2.11.3 コック部品・ハンマー構造
2.11.3.1 前に位置するコック部品
スペース上の理由からたいていのピストルにおいては図2.11.10で表現されたハンマー(1)とコック部品(2)の配置が選択されている。図では(3)がフレーム、(4)が閉鎖機構、(5)がファイアリングピンを示している。ここでは以後に示す図と同様に矢印SSはコック部品スプリングの力の方向を、矢印HSはハンマースプリングの力の方向を、矢印dはトリガーから伝達された力を表現している。この構造の欠点はハンマーレストとハンマーの回転ポイントの短い距離にある。我々はこの構造を外装ハンマーを持つ多くのピストルに見いだす。
図2.11.10 前に位置するコック部品
2.11.3.2 フック形状のコック部品
SIGザウエル モデルP220およびP225の場合コック部品の軸はハンマー軸の前上方に位置し、コック部品はフック形状に作られている。この配置の場合コック部品のレストはフック内側にある。この構造はコンベンショナルな配置よりも大きな構造の高さを要求する。
我々は図2.11.11で表現された配置を、1932年における最初のワルサースポーツピストルまでの初期ワルサーピストル群(モデル2以後)に見いだす。ハンマーは半分の長さの位置に段差を持ち、ここをフック形状のコック部品がグリップし、ハンマーをコックされた位置に保持する。コックレストからハンマー軸中心までの距離はノーマルな配置の場合よりも大きい。これにより他の条件が同じならばトリガー抵抗はより均一に、そしてより小さくなる。
図2.11.11 フック形状のコック部品
図2.11.10に示された構造はガバメントなどに使われている最も普通のシステムであり、補足説明の必要はないでしょう。この構造ではハンマー軸とシアによって支えられる位置との距離が短いので、いわばハンマーは梃子の原理を利用してシアを下に押しており、ハンマーとシアの間に大きな摩擦抵抗が生まれます。また微妙な誤差が大きく影響するからでしょうか、毎回のトリガープルが不均一になりやすいともされています。
第2の構造は「SIGザウエル モデルP220およびP225の場合」とされていますが、これはこの本が書かれた当時まだP220シリーズのバリエーションが少なかったからで、このシリーズは全てこうなっています。
http://www.mek-schuetzen.de/Blueprints/SigSauer_P6_P225_pic2.gif
http://www.mek-schuetzen.de/Blueprints/SIG_P226_P4.jpg
断面図で見ると非常に良く分かりますが、「この構造はコンベンショナルな配置よりも大きな構造の高さを要求する」とあるようにこの特殊な構造がこのシリーズにおけるグリップに比しての高いバレル位置の原因になっており、例えば非常にハイグリップできるグロック等に比べてマズルジャンプが大きくなり、連射スピードが落ちると批判する人もいます。一方どういうメリットがあるのかはここにも書かれていませんし、私も思いつきません。

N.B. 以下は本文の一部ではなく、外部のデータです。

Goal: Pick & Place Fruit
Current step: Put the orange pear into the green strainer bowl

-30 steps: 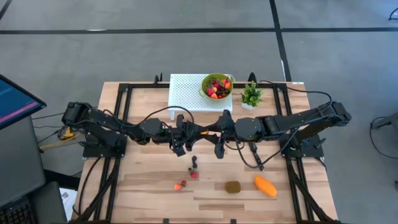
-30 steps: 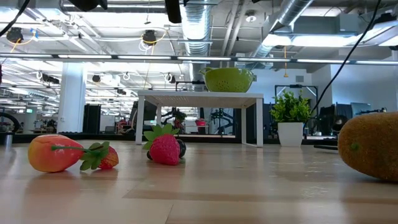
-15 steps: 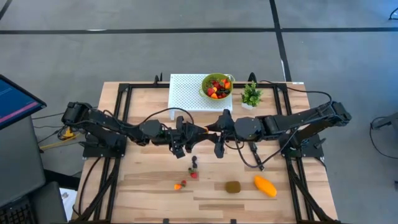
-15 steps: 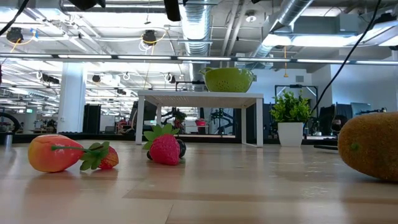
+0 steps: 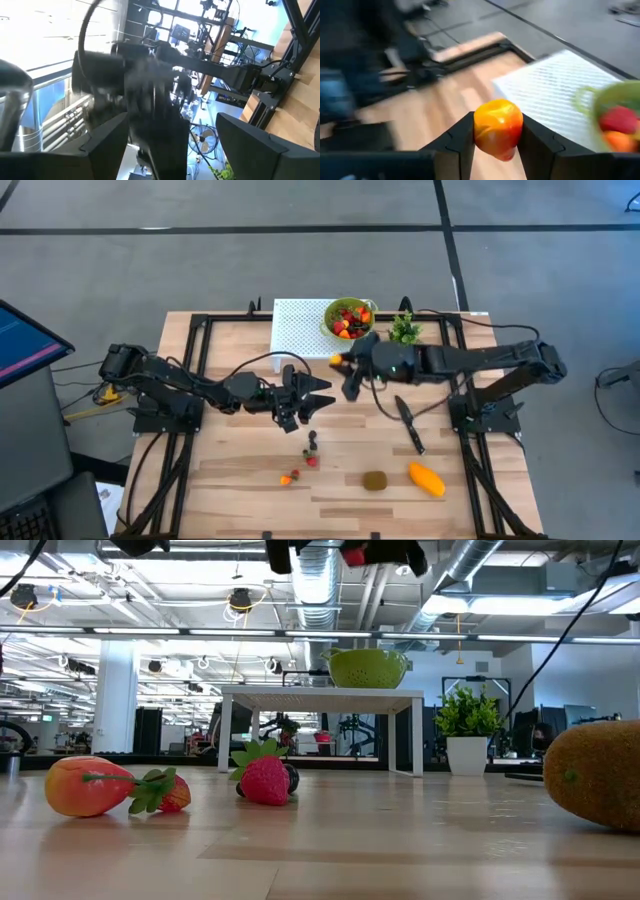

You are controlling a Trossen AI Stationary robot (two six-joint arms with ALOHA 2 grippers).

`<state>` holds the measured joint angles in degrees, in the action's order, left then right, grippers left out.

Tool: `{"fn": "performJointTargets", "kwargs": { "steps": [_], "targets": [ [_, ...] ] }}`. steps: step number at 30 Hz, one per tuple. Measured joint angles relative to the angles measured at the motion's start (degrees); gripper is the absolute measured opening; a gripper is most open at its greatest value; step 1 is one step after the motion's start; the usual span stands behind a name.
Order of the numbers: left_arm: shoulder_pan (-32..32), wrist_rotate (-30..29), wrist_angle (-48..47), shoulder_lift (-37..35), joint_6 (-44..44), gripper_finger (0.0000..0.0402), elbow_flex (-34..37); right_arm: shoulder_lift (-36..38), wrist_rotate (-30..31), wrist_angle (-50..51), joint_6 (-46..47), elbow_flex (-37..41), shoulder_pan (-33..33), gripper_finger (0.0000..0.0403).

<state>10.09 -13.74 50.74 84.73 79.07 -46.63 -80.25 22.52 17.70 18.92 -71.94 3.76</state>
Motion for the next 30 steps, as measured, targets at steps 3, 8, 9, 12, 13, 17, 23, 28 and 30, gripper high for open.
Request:
{"fn": "performJointTargets", "kwargs": {
  "steps": [3,8,9,12,13,17,23,28,30],
  "targets": [
    [0.0,-0.02,0.41,0.0,0.0,0.0286,0.0,0.05,-0.04,2.2,-0.02,-0.02,-4.6,0.0123],
    [-0.02,-0.23,0.61,0.0,-0.02,0.0278,-0.02,0.04,-0.26,3.21,-2.46,-0.02,-12.66,0.012],
    [-0.02,-0.26,0.69,0.0,-0.02,0.0276,-0.02,0.04,-0.3,3.52,-2.47,-0.02,-14.21,0.012],
    [-0.02,-0.26,0.75,0.0,-0.02,0.0272,-0.02,0.04,-2.11,4.28,-2.44,-0.02,-18.88,0.0121],
    [-0.02,-0.26,0.79,0.0,-0.02,0.027,-0.02,0.04,-3.17,4.65,-2.45,-0.02,-20.42,0.0122],
    [-0.02,-0.24,0.8,0.0,-0.03,0.0264,-0.02,-0.32,-6.72,6.07,-2.45,-0.07,-25.27,0.0124],
    [-0.02,-0.22,0.79,0.0,-0.57,0.0255,-0.02,-1.35,-10.48,9.68,-2.43,-0.13,-28.97,0.0124],
    [-0.03,-0.17,0.79,-0.02,-1.95,0.0249,-0.02,-1.56,-10.73,10.93,-2.43,-0.11,-28.84,0.0124],
    [-0.02,-0.15,0.81,-0.02,-1.97,0.0247,-0.02,-1.56,-10.71,11.18,-2.43,-0.11,-28.48,0.0124]
  ]
}}
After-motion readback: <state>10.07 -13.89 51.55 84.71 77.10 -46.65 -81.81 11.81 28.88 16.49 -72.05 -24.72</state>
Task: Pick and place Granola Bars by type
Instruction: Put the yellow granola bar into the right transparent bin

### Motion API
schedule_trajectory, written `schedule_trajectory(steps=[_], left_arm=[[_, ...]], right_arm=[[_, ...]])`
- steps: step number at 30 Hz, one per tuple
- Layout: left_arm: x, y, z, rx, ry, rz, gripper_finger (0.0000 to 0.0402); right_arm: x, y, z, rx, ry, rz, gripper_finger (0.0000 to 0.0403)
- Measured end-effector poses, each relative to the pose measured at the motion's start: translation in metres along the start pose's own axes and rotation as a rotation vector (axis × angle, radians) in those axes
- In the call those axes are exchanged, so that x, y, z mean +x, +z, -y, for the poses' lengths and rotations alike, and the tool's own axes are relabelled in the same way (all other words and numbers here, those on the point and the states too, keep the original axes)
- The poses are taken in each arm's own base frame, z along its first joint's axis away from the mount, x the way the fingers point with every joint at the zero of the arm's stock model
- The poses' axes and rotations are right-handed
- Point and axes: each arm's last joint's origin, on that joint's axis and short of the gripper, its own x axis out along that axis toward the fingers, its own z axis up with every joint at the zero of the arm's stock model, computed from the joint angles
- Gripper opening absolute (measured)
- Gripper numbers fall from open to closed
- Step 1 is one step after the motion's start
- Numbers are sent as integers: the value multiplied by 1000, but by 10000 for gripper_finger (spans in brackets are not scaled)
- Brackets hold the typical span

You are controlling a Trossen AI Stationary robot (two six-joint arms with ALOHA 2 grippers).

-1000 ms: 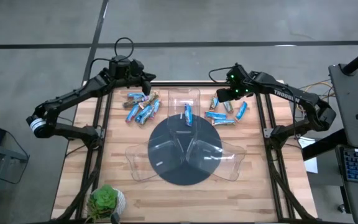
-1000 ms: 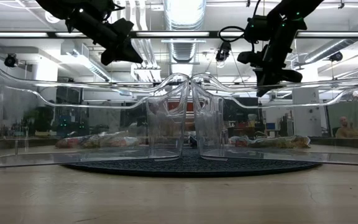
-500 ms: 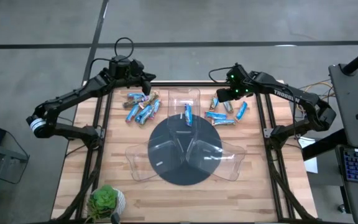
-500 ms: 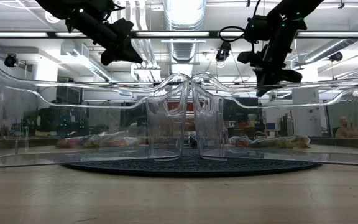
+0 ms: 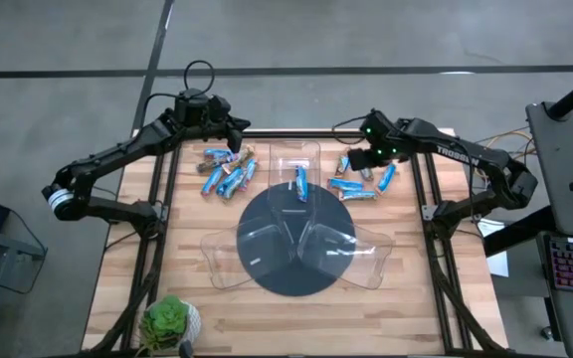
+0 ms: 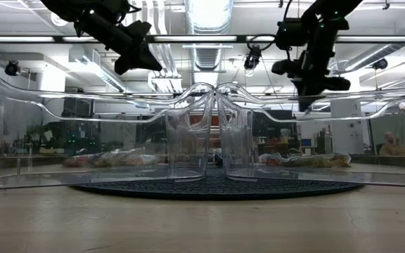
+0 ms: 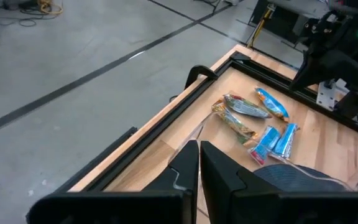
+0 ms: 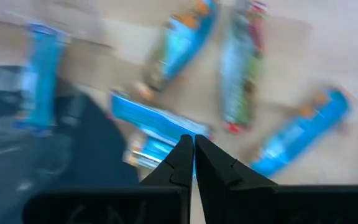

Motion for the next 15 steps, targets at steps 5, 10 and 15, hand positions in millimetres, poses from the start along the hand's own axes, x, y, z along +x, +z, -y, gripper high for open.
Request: schedule_trajectory(steps=[5, 10, 15], left_arm=[[0, 0, 0, 23, 0, 0, 0], [0, 0, 0, 24, 0, 0, 0], [0, 0, 0, 24, 0, 0, 0]], right_arm=[[-2, -10, 12, 70, -168, -57, 8], [-2, -11, 14, 108, -210, -52, 8], [0, -12, 16, 151, -254, -13, 9]])
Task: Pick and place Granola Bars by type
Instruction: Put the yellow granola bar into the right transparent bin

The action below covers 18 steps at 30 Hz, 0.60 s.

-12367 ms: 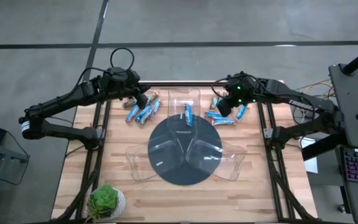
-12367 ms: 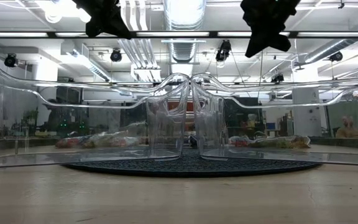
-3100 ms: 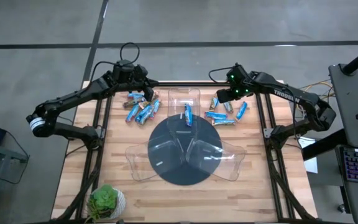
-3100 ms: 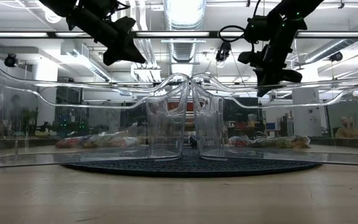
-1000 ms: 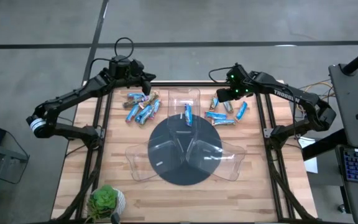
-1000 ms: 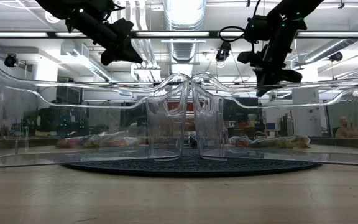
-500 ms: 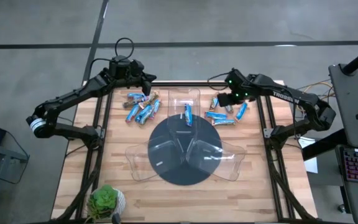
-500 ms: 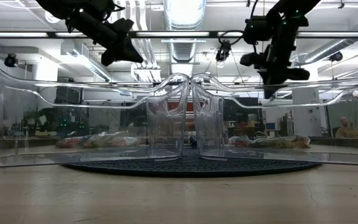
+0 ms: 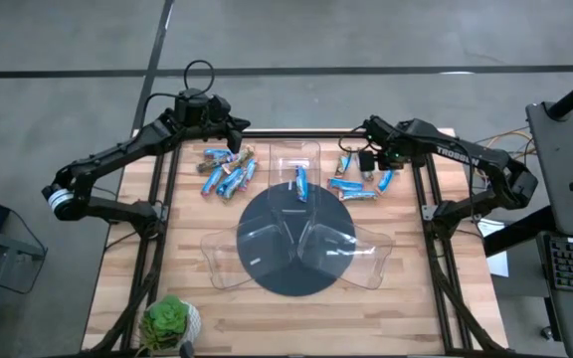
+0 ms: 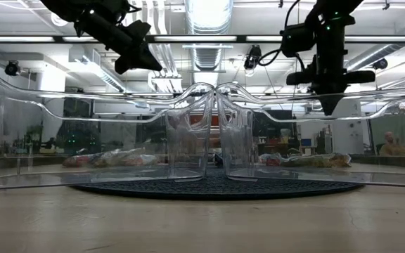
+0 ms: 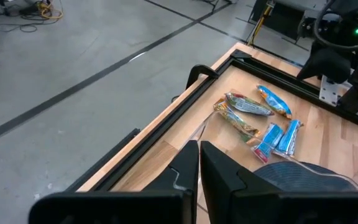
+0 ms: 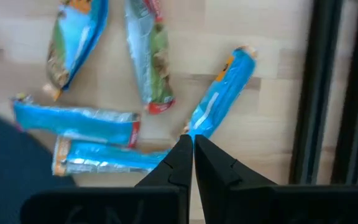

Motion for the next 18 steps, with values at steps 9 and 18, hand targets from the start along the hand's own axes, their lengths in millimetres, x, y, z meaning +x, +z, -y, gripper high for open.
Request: schedule_trajectory(steps=[9, 18], left_arm=[[0, 0, 0, -3, -13, -2, 0], [0, -2, 0, -26, -12, -25, 0]], right_arm=[[17, -6, 3, 36, -28, 8, 41], [33, -10, 5, 104, -41, 37, 95]])
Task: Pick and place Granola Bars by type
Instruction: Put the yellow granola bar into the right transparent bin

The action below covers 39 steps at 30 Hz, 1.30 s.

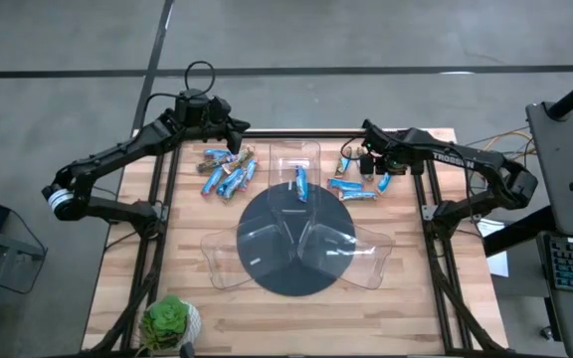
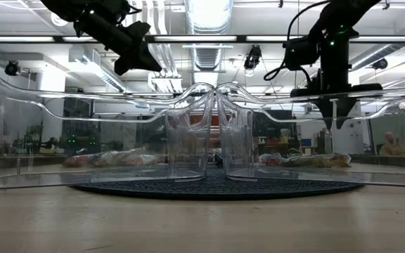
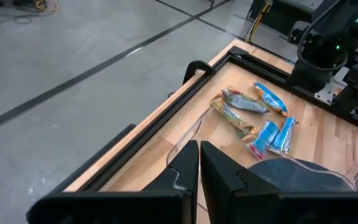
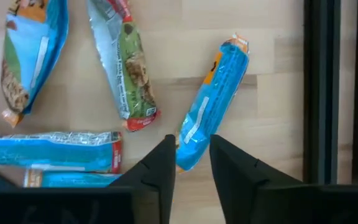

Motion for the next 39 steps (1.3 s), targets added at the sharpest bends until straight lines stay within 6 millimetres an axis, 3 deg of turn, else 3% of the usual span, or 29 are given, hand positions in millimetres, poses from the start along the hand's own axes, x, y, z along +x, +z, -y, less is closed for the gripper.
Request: schedule_trajectory(steps=[10, 16, 21, 31, 39], left_arm=[[0, -3, 0, -13, -17, -30, 0], [0, -3, 0, -13, -17, -30, 0], [0, -3, 0, -13, -17, -30, 0], [0, -3, 0, -12, -18, -30, 0], [0, -3, 0, -12, -18, -29, 0]], right_arm=[[7, -4, 4, 100, -45, 28, 176], [17, -10, 9, 120, -78, 10, 202], [21, -13, 10, 123, -76, 3, 201], [-6, -12, 4, 96, 66, 86, 198], [-8, -12, 4, 71, 67, 101, 178]])
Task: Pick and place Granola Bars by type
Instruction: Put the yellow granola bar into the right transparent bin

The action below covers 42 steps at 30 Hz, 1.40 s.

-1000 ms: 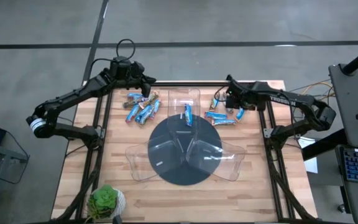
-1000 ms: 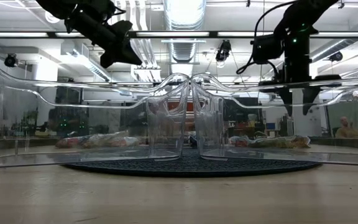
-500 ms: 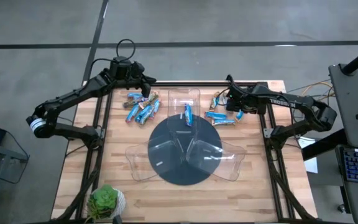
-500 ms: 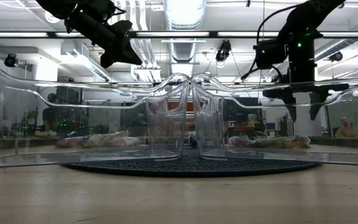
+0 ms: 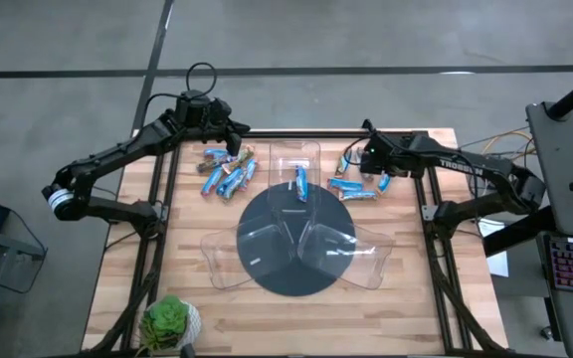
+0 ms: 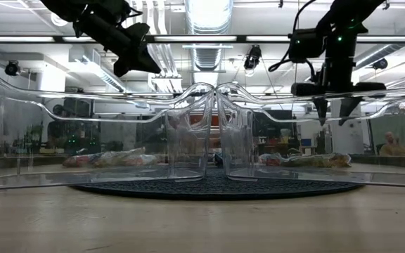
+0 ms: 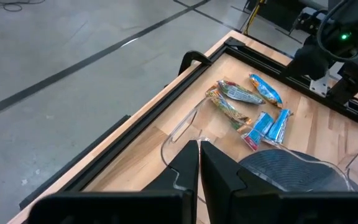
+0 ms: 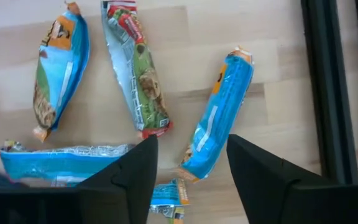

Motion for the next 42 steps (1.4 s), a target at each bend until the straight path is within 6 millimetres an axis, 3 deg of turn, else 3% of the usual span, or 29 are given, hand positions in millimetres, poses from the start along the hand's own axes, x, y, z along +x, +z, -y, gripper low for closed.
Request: schedule_trajectory(steps=[12, 18, 24, 28, 42], left_arm=[[0, 0, 0, 0, 0, 0, 0], [0, 0, 0, 1, 0, 1, 0], [0, -1, 1, -21, -33, -9, 4], [-1, -5, 2, -44, -80, -55, 39], [-4, -27, 1, -117, -6, -282, 221]], right_arm=[[-6, -1, -15, -108, 206, -28, 23], [-13, -7, -31, -187, 375, -24, 9], [-17, -14, -37, -225, 412, -18, 8], [-18, -16, -37, -235, 416, -20, 8], [-19, -18, -39, -289, 458, -51, 8]])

ワルサー初期モデルに見られる構造はハンマー軸とシアによって支えられる位置との距離が長いので、ハンマーとシアの間の摩擦抵抗が小さくなり、毎回のトリガープルもより均一になるとされています。
ハンマーは青で表現していますが、薄い青の部分は幅が狭くなっていて、濃い青の部分は図で手前に張り出しているわけです。シアは両者の段差分しか厚みが取れず、特にベストポケットピストルのようなサイズではパーツの強度が不足して破損しやすくなるおそれがあると考えられます。またハンマーの上半分も充分な厚さが取れず、打撃力不足による不発が生じる可能性が高まるとも考えられます。加工コストもノーマルなシステムより高くなりやすいでしょう。明らかなメリットがありながらワルサー自身が後に放棄し、他にも真似されていないわけですからメリットよりデメリットの方が大きいんでしょう。